Pets

If you’re following me on Twitter or Facebook, you might have already seen these questions: What do you look for when you find a pet? What draws you to pick a certain one, like a cat vs a dog vs a turtle vs an ant farm vs a tarantula?

I found some interesting information on what your pet says about you. ABC reallyworks.org  Even the name can say something about the person who owns the pet. Jezebel

Most of that pertains to dogs and cats, probably because most people own one or the other, or both. I tend to disagree with the inherited name meaning the owner is too lazy to change it. Perhaps it’s better to let the pet retain its identity through a change of home. Of course, some people also rename children when adopting them, so perhaps we think of a lot of things as needing change when entering our home.

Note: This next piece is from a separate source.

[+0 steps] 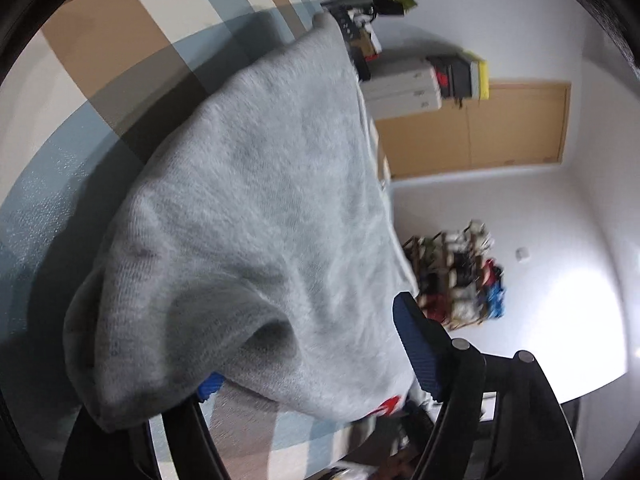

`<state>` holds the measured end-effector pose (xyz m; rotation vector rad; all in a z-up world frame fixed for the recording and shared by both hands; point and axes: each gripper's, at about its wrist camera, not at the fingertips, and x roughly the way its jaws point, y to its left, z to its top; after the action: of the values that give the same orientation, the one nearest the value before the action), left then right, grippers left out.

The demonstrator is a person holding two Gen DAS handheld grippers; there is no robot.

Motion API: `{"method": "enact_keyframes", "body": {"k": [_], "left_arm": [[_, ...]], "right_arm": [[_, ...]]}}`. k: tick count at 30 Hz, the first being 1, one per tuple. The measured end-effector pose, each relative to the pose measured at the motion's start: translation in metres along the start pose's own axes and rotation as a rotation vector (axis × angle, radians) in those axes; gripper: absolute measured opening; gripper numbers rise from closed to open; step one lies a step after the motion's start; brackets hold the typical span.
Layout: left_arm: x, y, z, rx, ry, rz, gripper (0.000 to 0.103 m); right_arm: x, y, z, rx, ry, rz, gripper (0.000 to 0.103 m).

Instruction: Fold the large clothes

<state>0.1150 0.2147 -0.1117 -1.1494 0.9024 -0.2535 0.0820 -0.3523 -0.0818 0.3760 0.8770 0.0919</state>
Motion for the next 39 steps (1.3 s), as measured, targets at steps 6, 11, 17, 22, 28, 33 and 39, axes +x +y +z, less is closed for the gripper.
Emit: {"method": "enact_keyframes", "body": {"k": [6,11,17,22,28,33,39], "left_arm": [[-0.014,0.02,-0.005,0.019,-0.019,0.014,0.001],[-0.029,0.024,-0.014,0.072,-0.023,0.045,0.001],[-0.054,0.02,-0.009,0.09,-0.091,0.059,0.001],[-0.07,0.028,-0.012,0.11,-0.117,0.102,0.001],[-0.092,0.03,-0.022,0.107,-0.155,0.106,0.001],[-0.102,0.036,-0.037,0.104,-0.136,0.099,0.001],[-0.113,0.028,-0.045,0.164,-0.06,0.131,0.001]], "right_arm": [[0.003,0.008,0.002,-0.037,-0.003,-0.021,0.011],[0.01,0.041,0.005,-0.239,-0.003,-0.075,0.01],[0.018,0.075,0.009,-0.314,0.009,-0.02,0.01],[0.021,0.102,-0.005,-0.382,0.015,0.055,0.01],[0.009,0.098,-0.024,-0.344,0.036,0.153,0.01],[0.0,0.066,-0.037,-0.32,0.068,0.14,0.013],[-0.01,0.013,-0.038,-0.075,0.171,0.213,0.03]]}}
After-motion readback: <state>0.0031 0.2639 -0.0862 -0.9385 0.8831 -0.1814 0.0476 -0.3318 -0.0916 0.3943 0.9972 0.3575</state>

It’s something to take into account when fashioning a character who has a pet. Right now I am working with a teenager who has a pet cat. He doesn’t have a very unique name for her because that isn’t in his character. His best friend is constantly pushing her name for the cat – a Shakespearian character she thinks has a beautiful name.

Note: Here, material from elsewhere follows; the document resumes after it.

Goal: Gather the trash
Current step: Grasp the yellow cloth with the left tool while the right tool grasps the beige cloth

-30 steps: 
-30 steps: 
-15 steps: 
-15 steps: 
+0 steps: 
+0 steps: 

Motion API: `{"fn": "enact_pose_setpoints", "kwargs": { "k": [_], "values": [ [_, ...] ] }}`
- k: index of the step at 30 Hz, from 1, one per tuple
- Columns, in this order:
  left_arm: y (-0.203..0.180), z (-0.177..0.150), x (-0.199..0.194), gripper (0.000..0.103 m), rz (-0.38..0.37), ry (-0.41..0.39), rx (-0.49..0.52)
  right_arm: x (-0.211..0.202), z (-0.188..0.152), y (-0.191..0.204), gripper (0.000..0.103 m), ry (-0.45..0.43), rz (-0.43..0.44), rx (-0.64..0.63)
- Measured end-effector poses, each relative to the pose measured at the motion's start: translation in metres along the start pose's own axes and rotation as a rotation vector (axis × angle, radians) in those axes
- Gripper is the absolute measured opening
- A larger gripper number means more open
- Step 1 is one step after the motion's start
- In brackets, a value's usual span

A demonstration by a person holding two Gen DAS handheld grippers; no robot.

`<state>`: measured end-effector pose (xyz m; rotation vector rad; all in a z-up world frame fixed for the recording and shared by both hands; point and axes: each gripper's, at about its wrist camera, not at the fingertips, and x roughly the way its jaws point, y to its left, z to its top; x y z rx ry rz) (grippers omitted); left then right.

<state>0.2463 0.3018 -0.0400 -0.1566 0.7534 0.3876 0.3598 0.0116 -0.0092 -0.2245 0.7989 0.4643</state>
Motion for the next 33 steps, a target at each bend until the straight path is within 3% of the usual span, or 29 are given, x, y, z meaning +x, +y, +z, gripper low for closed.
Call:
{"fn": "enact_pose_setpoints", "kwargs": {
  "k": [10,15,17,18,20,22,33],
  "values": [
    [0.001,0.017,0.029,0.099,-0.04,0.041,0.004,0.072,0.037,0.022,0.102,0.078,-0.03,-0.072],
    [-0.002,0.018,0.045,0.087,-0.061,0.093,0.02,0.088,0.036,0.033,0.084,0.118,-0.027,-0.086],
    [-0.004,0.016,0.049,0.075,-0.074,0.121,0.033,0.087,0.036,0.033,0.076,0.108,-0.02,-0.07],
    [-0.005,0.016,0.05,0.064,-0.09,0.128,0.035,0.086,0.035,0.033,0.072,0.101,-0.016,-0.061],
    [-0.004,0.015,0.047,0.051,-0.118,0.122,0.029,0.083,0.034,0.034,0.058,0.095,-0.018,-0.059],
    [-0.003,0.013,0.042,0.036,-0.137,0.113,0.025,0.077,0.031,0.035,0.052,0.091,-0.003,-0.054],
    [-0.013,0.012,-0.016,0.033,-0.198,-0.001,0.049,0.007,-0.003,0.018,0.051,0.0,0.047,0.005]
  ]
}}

Somehow it also reminds me of another story that pops into my memory here and there, an urban fantasy where some of the species kept humans as pets. What would that say about those types of people? Partly, they feel humans are less intelligent if they can be owned. They were also able to enforce their will through magic.

What is it about a pet that makes a human a good or bad one? I haven’t dug into that part yet – my focus centers on a character who is half-human and only has a peripheral view of the pets themselves. But now it makes me want to.

Drat. I didn’t need another distraction from my novel rewrite! That’s why I’m going to have to be prolific – I just keep getting great ideas.